The Football League had been formed for the 1888–89 season with an original 12 members. In order to establish who would compete for the 1889–90 league championship the bottom 4 teams had to re-apply for election. Stoke (10 votes), Burnley (9), Derby County (8) and Notts County with 7 votes, duly made it an unchanged line-up. Mitchell St George's (5), Sheffield Wednesday (4), Bootle (2), Sunderland (2), Newton Heath (1), Grimsby, South Shore, Sunderland Albion and Nelson with not a solitary vote missed out. Sunderland Albion therefore became a founder member of the Football Alliance, whilst Sunderland AFC continued to play a series of friendly games. Both clubs took part in both the Durham Challenge Cup and FA Cup.
Albion’s 1889–90 Football Alliance campaign was not without incident as their opening match at Darwen had to be replayed. It didn’t get much better in the FA Cup when Albion were disqualified after they fielded McKetchnie who was also registered in Scotland with Glasgow Port Vale. It got even worse when Albion were suspended for 2 weeks, from 10 February 1890, for paying travelling expenses to one of their players (not allowed). With Bishop Auckland refusing to change the 22 February Durham Challenge Cup game, Albion were therefore disqualified from the competition.

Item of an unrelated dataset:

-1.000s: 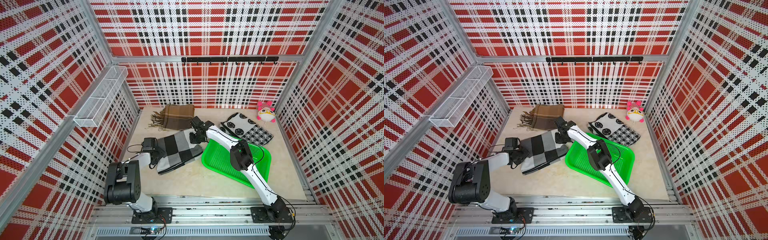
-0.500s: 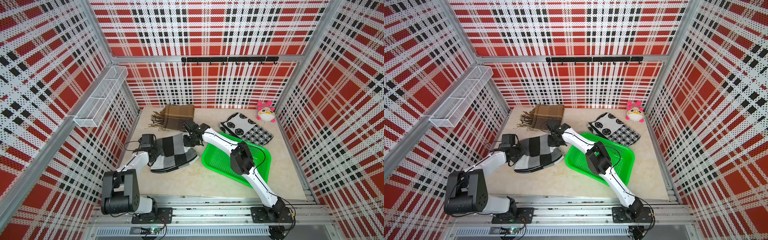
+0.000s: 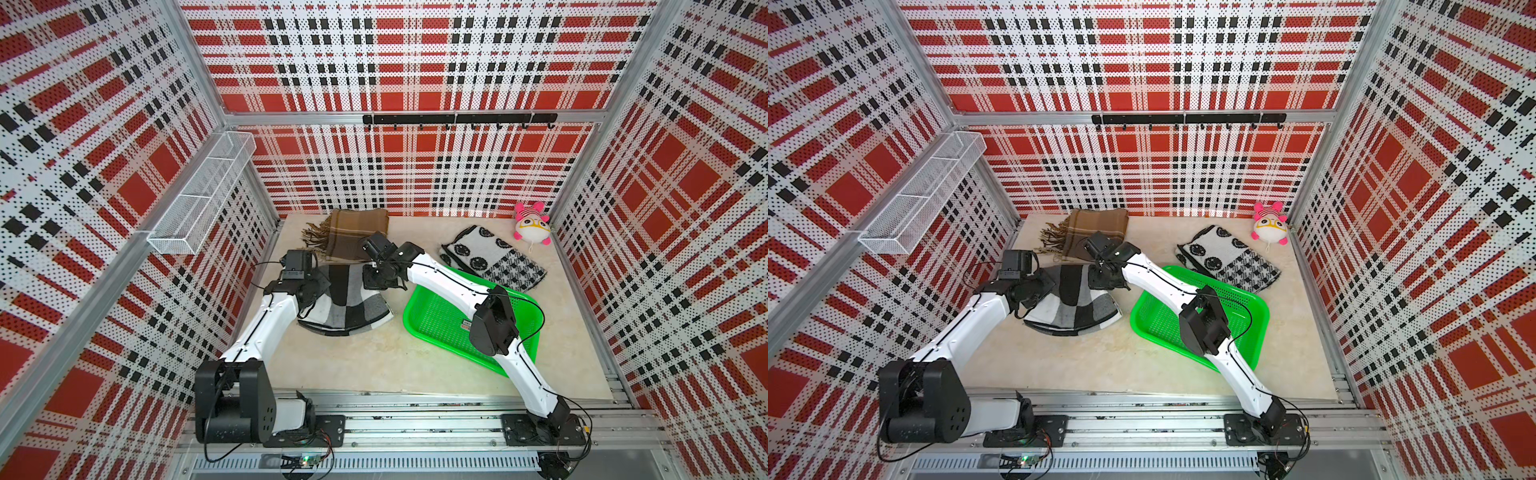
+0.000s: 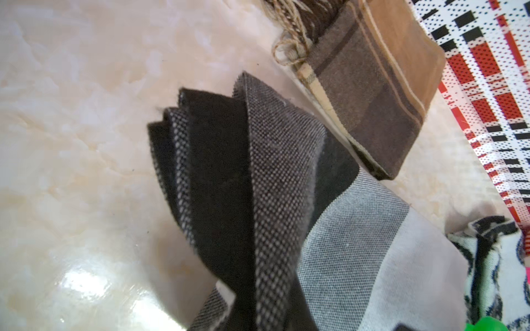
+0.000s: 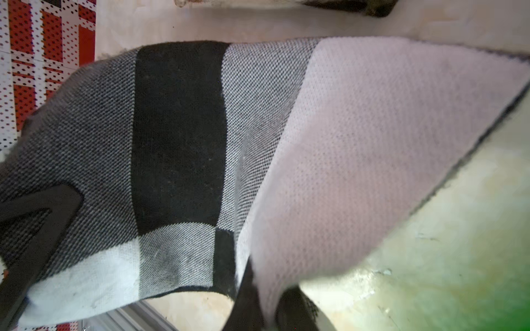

Albion’s 2 v 0 victory against Birmingham St George's on 7 April 1890 was expunged from the record books and the match was ordered to be replayed. The Midlands team refused and so the 2 points were awarded to Sunderland Albion.
Following the end of the season, Long Eaton Rangers dropped out and went into the Midland League. Stoke City came into the Northern Alliance for the 1890–91 season; with their place in the Football League being taken, of course, by Sunderland AFC.
In March 1890 Sunderland Albion Football & Athletic Company Limited was formed with capital of £3,000. Furthermore, the Blue House Field ground was expanded and now featured a cycle track. Allan was confident of entry into the Football League and the club readied itself for this.
Sunderland’s application to join the Football League for the 1890–91 season was successful and was a bitter blow to Albion’s hopes of eclipsing the Town’s oldest club. In response Albion decided to play in 2 leagues for 1890–91; the Football Alliance again and the Northern League.
The relative strength of Sunderland Albion during the season was demonstrated when on 20 April 1891 4 of their players were chosen to represent the Football Alliance against the Football League.
Stoke (7 votes) proceeded back into the Football League along with Darwen (7 votes). Both were successful in the end of season Football League voting system. Sunderland Albion dropped out of the Football Alliance. The 3 places were taken by Burton Swifts, Ardwick Manchester (Manchester City) and Lincoln City.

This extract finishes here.